Instructions to follow ->
The data below must be repeated exactly. Leave nothing out.

Records from a collection:

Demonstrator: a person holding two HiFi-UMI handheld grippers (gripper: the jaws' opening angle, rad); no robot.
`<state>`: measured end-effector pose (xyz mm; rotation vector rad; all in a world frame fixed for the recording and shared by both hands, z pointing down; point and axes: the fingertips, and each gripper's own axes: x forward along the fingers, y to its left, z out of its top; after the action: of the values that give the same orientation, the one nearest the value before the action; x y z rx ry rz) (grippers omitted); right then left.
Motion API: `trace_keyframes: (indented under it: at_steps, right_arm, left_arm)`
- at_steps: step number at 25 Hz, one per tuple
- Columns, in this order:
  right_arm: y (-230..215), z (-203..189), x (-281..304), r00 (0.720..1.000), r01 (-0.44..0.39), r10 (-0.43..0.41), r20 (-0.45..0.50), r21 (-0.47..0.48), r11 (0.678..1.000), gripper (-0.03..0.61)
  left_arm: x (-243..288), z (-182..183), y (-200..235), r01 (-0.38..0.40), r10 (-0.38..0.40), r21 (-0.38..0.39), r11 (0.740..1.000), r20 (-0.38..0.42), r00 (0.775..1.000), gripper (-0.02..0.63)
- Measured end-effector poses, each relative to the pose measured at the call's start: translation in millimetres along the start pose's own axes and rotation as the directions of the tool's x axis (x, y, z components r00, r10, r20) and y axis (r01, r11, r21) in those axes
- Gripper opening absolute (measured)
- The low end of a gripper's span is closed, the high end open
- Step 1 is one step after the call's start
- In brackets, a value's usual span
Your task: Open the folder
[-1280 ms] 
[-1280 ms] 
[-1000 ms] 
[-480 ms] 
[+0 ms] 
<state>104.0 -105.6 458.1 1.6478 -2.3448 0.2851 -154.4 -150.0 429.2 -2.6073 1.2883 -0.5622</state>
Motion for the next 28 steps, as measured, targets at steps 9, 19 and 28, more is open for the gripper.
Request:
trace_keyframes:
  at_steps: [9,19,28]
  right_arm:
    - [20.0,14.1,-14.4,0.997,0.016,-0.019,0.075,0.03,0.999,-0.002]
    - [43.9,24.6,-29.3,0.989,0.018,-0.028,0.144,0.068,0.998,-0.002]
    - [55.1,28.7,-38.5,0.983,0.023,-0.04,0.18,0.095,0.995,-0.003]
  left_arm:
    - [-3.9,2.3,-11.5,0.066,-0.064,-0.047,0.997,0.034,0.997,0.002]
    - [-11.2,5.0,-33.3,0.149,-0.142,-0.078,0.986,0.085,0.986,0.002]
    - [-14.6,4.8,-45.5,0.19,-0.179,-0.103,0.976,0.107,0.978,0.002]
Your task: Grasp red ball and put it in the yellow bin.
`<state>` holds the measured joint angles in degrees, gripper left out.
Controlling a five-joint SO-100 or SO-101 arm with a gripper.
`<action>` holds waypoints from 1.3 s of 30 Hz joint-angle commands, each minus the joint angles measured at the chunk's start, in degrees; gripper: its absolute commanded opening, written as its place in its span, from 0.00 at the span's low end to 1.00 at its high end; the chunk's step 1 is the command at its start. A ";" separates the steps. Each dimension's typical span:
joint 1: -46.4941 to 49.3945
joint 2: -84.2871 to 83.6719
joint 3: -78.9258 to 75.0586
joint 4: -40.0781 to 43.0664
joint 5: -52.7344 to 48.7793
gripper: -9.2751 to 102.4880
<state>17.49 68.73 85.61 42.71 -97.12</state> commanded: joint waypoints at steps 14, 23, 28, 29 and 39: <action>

Reply to the task ->
Demonstrator: a person holding two HiFi-UMI handheld grippers (gripper: the jaws' opening angle, rad); no robot.
`<state>`: measured end-effector pose (xyz mm; rotation vector rad; all in a world frame fixed for the recording and shared by both hands, z pointing down; point and axes: the fingertips, and each gripper's own axes: x forward along the fingers, y to its left, z out of its top; after the action: of the values that give the same orientation, the one nearest the value before the action; x y z rx ry rz) (grippers omitted); right then left.
Motion API: `trace_keyframes: (indented under it: at_steps, right_arm, left_arm)`
- at_steps: step number at 25 Hz, one per tuple
- Columns, in this order:
  right_arm: y (-230..215), z (-203..189), x (-281..304), r00 (0.720..1.000), r01 (-0.44..0.39), r10 (-0.43..0.41), r20 (-0.45..0.50), r21 (-0.47..0.48), r11 (0.678..1.000), gripper (-0.03..0.61)
  left_arm: x (-243..288), z (-182..183), y (-200..235), r01 (-0.38..0.40), r10 (-0.38..0.40), r21 (-0.38..0.39), r11 (0.740..1.000), r20 (-0.38..0.42), r00 (0.775..1.000), gripper (-0.02..0.63)
- Measured end-effector poses, each relative to the pose measured at the call's start: translation in millimetres along the start pose's own axes and rotation as the directions of the tool's x axis (x, y, z components r00, r10, r20) and y axis (r01, r11, r21) in those axes
- Gripper opening absolute (measured)
- The low end of a gripper's span is closed, the high end open
- Step 1 is one step after the call's start
- In brackets, a value's usual span
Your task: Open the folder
[-1280 ms] 
[-1280 ms] 
[-1000 ms] 
[-480 ms] 
[+0 ms] 
<state>104.0 -105.6 458.1 1.6478 -2.3448 0.2851 -154.4 -150.0 429.2 -2.6073 1.2883 -0.5622</state>
Motion for the next 28 steps, as measured, targets at steps 9, 19 and 28, more is open for the gripper.
Request:
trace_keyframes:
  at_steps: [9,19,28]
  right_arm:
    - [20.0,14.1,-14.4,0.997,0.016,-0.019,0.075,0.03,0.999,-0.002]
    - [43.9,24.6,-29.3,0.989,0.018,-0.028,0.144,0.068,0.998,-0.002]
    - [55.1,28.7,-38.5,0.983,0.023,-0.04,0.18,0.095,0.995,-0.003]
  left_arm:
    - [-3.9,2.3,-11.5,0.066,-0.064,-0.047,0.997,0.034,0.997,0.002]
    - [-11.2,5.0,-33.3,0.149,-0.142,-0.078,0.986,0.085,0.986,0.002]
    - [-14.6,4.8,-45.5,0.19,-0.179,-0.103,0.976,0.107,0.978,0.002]
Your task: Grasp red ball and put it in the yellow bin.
`<state>` holds the measured joint angles in degrees, gripper left out.
Controlling a five-joint SO-100 or SO-101 arm with a gripper.
`<action>` holds waypoints from 1.3 s of 30 Hz joint-angle commands, each minus the joint angles measured at the chunk's start, in degrees; gripper: its absolute commanded opening, written as its place in its span, from 0.00 at the span's low end to 1.00 at its high end; the chunk's step 1 is the command at its start. A ";" separates the steps. Each dimension's typical span:
joint 1: -46.4941 to 49.3945
joint 2: -84.2871 to 83.6719
joint 3: -78.9258 to 75.0586
joint 4: -40.0781 to 43.0664
joint 5: -52.7344 to 48.7793
gripper: -9.2751 to 102.4880
<state>17.49 68.73 85.61 42.71 -97.12</state> commanded: joint waypoints at steps 14, 23, 28, 29 and 39: <action>

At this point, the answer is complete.